I was so pleased to see that the entire staff working on me were women. For some reason, it feels like they know the parts best and so they will know how to take care of this best. Not fair to male doctors, I know. But whatever. In fact, the last thing I remember saying before going under was telling them all how awesome it was they were all women and how I work for a show that aims to get girls excited about careers in STEM (science, technology, engineering and math). Literally, I said those words, as I was looking up at the stark white walls and ceilings and the very bright lights, and I saw the gas mask thing over me as she was about to place it over my mouth and then I remember nothing else.

The anesthesiologist told me that they would turn the anesthesia off 15 minutes post-surgery and everyone would start to talk to me and say my name and that I should try to respond the best I can so they know I'm awake.  Even if I can't open my eyes, I should give them a thumbs up - whatever I can.

I have no recollection of this. But I must of done something because I woke up in the post-op recovery area with a nurse by my side and all my stuff. She gave me glasses so I could see. And the first thing I noticed was that my right hand was completely numb. It felt like it had fallen asleep - hard. So the first thing I remember saying when I woke up is that I couldn't feel my right hand. Then I fell back asleep.

I woke up to them transferring me from the recovery bed into the bed in my hospital room (my private room - thank goodness). Matt came in shortly after. All I cared about was that I couldn't feel my hand. It was my right hand. I'm right handed. I play guitar. I NEED my hand. I was told it was probably placed funny or something got pinched from the blood pressure arm band and that it should come back eventually (it did - finally - after about 5 days). It was the first thing about post-surgery that I was not expecting that has caused me much anxiety and frustration.
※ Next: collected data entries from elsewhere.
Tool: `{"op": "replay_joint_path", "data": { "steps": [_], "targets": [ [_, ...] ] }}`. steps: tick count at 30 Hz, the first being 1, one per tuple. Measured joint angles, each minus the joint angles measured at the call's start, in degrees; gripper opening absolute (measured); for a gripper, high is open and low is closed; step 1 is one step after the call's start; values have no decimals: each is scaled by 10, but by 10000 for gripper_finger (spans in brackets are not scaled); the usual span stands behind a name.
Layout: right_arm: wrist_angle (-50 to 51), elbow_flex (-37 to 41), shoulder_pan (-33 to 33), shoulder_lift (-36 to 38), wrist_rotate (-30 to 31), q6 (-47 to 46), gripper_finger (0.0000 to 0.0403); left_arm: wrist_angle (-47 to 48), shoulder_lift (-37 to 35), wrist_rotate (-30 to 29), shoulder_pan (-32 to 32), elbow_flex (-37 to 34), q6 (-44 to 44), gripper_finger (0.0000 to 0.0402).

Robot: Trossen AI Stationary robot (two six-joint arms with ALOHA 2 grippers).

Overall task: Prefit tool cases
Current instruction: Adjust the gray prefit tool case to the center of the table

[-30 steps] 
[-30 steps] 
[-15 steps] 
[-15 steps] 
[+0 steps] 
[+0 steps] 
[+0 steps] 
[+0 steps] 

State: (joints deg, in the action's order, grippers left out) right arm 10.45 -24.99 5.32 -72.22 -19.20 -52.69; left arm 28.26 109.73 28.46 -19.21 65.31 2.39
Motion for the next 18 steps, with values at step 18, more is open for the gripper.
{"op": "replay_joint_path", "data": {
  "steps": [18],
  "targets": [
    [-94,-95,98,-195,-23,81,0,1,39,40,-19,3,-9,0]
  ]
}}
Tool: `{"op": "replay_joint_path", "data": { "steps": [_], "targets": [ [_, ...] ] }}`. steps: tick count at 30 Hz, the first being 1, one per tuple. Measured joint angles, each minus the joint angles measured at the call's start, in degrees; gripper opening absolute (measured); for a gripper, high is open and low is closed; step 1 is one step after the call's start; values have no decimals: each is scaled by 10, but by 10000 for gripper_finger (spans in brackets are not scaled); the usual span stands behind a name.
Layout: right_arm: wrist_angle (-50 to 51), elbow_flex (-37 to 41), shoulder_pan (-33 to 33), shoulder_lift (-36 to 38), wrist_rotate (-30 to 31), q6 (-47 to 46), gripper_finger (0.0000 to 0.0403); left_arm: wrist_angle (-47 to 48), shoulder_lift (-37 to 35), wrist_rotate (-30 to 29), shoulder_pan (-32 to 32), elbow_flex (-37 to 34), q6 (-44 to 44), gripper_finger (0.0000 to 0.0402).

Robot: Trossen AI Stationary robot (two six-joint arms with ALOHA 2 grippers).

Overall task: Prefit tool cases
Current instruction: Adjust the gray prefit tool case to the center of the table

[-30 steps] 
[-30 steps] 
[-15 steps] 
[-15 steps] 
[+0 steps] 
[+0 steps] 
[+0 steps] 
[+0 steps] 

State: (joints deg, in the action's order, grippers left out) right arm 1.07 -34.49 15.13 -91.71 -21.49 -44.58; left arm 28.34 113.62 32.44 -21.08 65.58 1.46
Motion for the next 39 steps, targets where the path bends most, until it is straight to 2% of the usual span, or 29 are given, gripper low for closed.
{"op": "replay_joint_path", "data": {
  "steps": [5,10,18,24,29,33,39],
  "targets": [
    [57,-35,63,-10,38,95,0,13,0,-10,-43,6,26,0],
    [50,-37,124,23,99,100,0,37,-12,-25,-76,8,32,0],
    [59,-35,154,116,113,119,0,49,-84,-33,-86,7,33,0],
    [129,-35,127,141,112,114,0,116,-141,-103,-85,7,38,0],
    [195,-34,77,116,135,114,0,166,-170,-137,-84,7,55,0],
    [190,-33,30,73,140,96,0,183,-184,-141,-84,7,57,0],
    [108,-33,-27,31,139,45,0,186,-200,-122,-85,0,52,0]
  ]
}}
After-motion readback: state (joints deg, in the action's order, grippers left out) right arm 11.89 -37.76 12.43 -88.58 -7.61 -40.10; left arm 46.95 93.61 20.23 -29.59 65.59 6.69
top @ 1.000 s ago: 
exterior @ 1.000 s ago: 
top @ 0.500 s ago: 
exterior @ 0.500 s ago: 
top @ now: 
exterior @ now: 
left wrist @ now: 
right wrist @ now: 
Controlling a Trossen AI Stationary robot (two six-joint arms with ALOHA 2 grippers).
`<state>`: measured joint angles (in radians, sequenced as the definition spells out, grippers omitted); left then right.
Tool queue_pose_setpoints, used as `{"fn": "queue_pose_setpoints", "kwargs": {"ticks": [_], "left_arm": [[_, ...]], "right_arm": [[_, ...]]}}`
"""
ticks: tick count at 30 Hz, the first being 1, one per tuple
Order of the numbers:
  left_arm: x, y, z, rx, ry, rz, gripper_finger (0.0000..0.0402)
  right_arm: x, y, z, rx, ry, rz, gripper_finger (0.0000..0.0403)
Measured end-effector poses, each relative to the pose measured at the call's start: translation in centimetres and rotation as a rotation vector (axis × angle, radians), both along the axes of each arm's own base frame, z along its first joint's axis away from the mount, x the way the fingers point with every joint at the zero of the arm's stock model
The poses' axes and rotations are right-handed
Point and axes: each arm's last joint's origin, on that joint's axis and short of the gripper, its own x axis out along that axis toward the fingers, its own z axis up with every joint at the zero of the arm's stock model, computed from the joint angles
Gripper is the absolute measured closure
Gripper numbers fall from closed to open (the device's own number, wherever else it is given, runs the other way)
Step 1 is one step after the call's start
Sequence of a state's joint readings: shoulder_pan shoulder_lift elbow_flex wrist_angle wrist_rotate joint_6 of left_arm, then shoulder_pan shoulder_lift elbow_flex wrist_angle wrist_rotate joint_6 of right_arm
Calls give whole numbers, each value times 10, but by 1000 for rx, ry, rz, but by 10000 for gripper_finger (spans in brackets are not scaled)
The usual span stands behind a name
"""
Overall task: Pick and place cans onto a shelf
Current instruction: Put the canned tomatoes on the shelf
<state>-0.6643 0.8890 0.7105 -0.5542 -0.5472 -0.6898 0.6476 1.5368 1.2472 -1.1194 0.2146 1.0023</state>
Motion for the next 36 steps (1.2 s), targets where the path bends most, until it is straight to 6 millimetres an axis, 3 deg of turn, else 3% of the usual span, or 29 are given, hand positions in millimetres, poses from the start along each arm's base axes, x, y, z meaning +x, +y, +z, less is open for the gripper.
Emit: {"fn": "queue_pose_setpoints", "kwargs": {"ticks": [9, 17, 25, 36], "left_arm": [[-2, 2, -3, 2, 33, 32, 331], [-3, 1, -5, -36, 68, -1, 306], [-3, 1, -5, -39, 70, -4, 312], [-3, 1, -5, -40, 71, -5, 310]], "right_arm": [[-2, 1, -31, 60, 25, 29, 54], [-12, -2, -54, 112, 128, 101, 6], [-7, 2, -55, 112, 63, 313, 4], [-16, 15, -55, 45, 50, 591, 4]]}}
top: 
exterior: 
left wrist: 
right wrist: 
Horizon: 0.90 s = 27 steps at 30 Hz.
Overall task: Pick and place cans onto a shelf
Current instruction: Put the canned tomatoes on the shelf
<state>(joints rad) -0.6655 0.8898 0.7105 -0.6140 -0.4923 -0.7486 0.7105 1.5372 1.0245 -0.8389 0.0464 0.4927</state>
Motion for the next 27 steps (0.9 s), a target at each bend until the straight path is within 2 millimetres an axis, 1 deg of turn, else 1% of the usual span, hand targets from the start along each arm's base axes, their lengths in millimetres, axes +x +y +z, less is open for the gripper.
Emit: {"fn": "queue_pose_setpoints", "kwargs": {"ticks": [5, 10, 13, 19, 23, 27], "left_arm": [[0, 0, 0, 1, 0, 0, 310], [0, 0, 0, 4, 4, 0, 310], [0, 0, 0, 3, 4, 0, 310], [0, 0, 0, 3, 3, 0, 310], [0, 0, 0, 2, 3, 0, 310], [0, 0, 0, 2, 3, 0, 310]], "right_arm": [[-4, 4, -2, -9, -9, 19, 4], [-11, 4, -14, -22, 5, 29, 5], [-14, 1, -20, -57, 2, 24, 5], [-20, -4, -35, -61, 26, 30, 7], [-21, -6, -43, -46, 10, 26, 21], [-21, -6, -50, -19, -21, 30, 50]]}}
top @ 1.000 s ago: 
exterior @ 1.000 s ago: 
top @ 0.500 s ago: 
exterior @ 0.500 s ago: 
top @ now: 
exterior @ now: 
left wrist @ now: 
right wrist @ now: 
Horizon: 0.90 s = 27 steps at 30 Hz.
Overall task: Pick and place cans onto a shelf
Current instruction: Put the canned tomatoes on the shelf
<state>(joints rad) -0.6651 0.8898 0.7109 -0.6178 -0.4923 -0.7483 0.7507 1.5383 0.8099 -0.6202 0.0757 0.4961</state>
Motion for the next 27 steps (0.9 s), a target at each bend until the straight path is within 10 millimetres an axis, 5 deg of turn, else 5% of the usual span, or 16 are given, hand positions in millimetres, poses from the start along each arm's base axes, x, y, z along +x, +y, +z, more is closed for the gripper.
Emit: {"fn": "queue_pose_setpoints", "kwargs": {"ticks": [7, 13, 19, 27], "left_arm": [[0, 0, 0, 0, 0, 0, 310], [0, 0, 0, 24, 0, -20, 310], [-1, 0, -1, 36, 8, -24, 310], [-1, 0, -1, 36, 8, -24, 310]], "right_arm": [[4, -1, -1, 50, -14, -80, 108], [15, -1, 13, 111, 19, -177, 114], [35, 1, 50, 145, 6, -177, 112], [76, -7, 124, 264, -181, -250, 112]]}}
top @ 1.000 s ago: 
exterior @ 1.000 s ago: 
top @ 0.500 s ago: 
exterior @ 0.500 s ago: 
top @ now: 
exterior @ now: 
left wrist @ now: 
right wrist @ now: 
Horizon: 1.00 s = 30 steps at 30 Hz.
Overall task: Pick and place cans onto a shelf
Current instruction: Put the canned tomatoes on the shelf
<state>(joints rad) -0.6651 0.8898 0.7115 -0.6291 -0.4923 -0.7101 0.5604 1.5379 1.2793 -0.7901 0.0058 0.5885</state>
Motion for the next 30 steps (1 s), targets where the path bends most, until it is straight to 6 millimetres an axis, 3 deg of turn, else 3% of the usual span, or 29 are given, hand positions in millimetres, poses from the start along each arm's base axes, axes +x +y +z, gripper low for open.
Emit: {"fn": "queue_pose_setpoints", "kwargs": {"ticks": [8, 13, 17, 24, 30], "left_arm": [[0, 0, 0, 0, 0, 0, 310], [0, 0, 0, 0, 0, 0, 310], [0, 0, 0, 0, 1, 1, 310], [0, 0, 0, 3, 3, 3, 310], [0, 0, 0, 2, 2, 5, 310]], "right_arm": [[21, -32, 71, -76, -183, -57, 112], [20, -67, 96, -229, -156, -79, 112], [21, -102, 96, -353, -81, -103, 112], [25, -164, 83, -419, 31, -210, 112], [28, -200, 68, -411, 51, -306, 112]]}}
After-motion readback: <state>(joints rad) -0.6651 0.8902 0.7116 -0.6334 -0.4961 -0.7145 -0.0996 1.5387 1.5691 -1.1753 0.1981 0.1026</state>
Besides my hand, I felt pretty good. My head felt clear. Abdominal pain was minimal. I was in fairly good spirits. The staff at the hospital were great. Really top-notch, kind people.

They made me try to sit up that first night. They told me I would have to get up and use the bathroom the next day so I had to get moving. I was currently hooked up to a catheter. That was my first realization of the kind of pain and difficulty I was in for. Getting up from a laying down position was the worst - and still is. It is so hard. You use every muscle in your abdomen doing that. So I managed to sit up. They wanted me to stand, but I couldn't. I was too lightheaded. I had lost a little more blood than I should have during surgery. The mass was so big and my uterus so swollen, my doctor told me she thought she would have to do an up down incision over the top of the belly button to get it out. But, I guess when they actually got into the OR, she decided she could get it out with the standard "bikini cut". It's a much more pleasant looking incision that way and is easier to hide. So she went for it and it went fine, except I lost a little more blood than planned. So I was dizzy sitting up.

The first night at the hospital I slept in 20 minute intervals as I was on an hourly check up schedule. I was even hooked up to a blood pressure arm band that would automatically squeeze my arm every hour. Temperature takings. Pill taking.

The one nice thing was they had these massager things around each of my calves so the blood in my legs didn't clot from non movement. Those things were awesome.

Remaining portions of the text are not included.